Since open houses are typically held on Sundays, December 7th and 14th of this year should be fine, Tager notes, but by the time you hit the 21st, people will be heading out of town, and you'll get less foot traffic. 

Another thing to keep in mind, and this applies throughout the winter: schedule showings between 11am and 2pm, when scarce winter lighting is at its best, advises Reba Miller, founder of RP Miller Realty Group. "Never host an open house after 4pm in the winter," she adds. "That's when the sun goes down and it's too dark to see anything."

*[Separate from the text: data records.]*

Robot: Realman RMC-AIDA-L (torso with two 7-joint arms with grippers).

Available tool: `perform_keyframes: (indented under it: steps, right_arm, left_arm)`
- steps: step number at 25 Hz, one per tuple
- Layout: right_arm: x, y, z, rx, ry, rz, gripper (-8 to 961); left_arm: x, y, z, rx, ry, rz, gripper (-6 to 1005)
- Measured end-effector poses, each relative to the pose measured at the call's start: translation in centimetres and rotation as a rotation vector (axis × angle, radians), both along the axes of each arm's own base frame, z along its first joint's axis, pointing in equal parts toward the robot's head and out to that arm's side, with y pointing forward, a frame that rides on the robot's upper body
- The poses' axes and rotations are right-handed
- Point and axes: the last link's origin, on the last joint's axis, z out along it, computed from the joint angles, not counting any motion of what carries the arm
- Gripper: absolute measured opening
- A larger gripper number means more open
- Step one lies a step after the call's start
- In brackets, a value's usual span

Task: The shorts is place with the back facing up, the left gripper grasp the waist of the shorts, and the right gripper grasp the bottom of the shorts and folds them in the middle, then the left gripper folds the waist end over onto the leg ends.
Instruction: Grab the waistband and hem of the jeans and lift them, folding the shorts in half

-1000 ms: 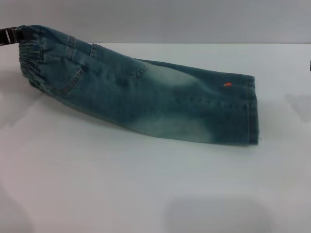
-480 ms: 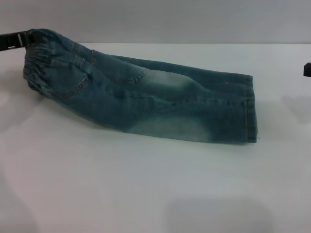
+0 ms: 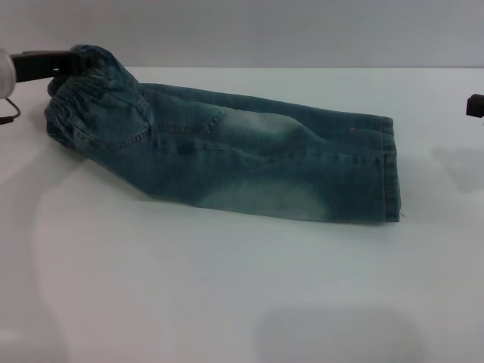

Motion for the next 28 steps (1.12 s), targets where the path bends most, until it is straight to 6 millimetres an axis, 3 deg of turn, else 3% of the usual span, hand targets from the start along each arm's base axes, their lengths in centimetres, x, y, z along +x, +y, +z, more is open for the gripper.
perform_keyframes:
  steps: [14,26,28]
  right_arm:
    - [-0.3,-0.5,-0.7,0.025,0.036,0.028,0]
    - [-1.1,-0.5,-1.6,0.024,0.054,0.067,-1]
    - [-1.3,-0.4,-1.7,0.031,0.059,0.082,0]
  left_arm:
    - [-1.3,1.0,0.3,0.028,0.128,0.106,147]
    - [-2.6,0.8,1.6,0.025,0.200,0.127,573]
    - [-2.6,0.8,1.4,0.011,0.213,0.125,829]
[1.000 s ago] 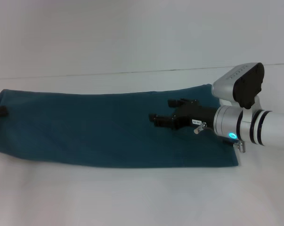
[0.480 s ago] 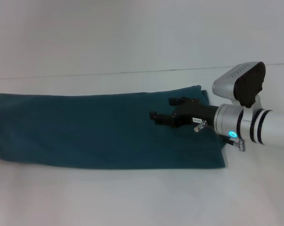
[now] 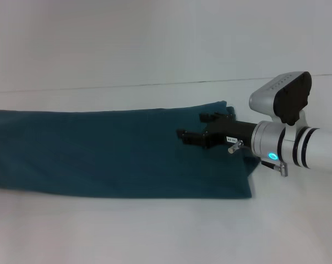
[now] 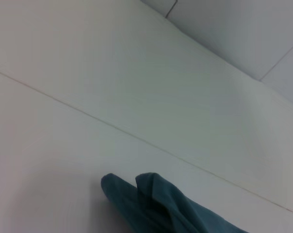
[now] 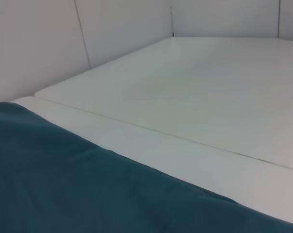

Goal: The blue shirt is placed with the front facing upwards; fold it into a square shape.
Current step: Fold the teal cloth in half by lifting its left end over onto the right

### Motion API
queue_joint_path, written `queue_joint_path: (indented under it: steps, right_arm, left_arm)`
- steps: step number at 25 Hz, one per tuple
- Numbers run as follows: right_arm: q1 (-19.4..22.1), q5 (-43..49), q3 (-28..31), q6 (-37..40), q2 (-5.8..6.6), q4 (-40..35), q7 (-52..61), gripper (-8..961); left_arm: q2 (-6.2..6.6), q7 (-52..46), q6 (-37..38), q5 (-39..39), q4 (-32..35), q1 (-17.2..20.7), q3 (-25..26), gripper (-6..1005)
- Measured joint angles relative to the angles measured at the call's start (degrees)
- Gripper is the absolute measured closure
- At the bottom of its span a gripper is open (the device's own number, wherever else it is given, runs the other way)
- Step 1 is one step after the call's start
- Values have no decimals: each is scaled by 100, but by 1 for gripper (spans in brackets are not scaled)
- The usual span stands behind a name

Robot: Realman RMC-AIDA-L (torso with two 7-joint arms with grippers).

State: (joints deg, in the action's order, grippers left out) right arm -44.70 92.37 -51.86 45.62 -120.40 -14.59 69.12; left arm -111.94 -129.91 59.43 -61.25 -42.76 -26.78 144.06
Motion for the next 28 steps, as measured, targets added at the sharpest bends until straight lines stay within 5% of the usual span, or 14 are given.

Don't fret about fewer buyers:

Not surprisingly, window shoppers tend to stay home during the chilly, busy weeks of December. But in a competitive seller's market like this one, hardcore hunters have to be prepared to scope out properties regardless of the season. "The ones who are serious will still be out there looking," Bass says. "They're qualified, they're ready to go, and if something comes on the market December 1st, they're going to be ready to see it."

Plus, you may even tap a different demographic, notes Cindy Scholz, a broker with the Griffith-Scholz team at Urban Compass. "This is a great time for buyers who travel extensively for work to look, since most business travel will be put on hold this time of year," she says. And it doesn't hurt that you may have less competition from other sellers, since brokers often take time off around the end of the year, meaning fewer apartments on the market. 

Watch out for closing delays:

However, even if you find a game buyer, if you're hoping to wrap up your closing before the ball drops on New Year's, well, don't hold your breath. "Getting things done logistically is a pain, as everyone's out of town," Tager says. "The other broker might be away, attorneys are gone, and the management company's not around."

Keep decorations up (within reason):

Unless you've turned your apartment into a full-on North Pole replica, you won't have to worry about moving your decorations out of the way every time prospective buyers come through, brokers say.  "With simple decorations, you can give a space a home feel," says Miller. "However, go too far overboard and it can come off as distasteful." If you've got a particularly strong festive streak (yes, this is a thing), you can even use that to your advantage, says Bass, keeping fireplaces lit or serving holiday-themed drinks and snacks. "It can help buyers remember, oh right, that was the open house with the candy canes."

If you do have excess you'd like to clear out—extra shopping bags, visiting relatives' suitcases—Scholz recommends the Box Butler, a concierge service that delivers boxes for you to pack up and temporarily stores them for as long as you need. (MakeSpace offers a similar service, picking up, storing, and re-delivering your belongings.) 

Bottom line: "I'm never going to tell a client, 'don't do a Christmas tree, because that's really going to affect the value of your property,'" says Tager. "It's New York, and buyers need to know how to look beyond that."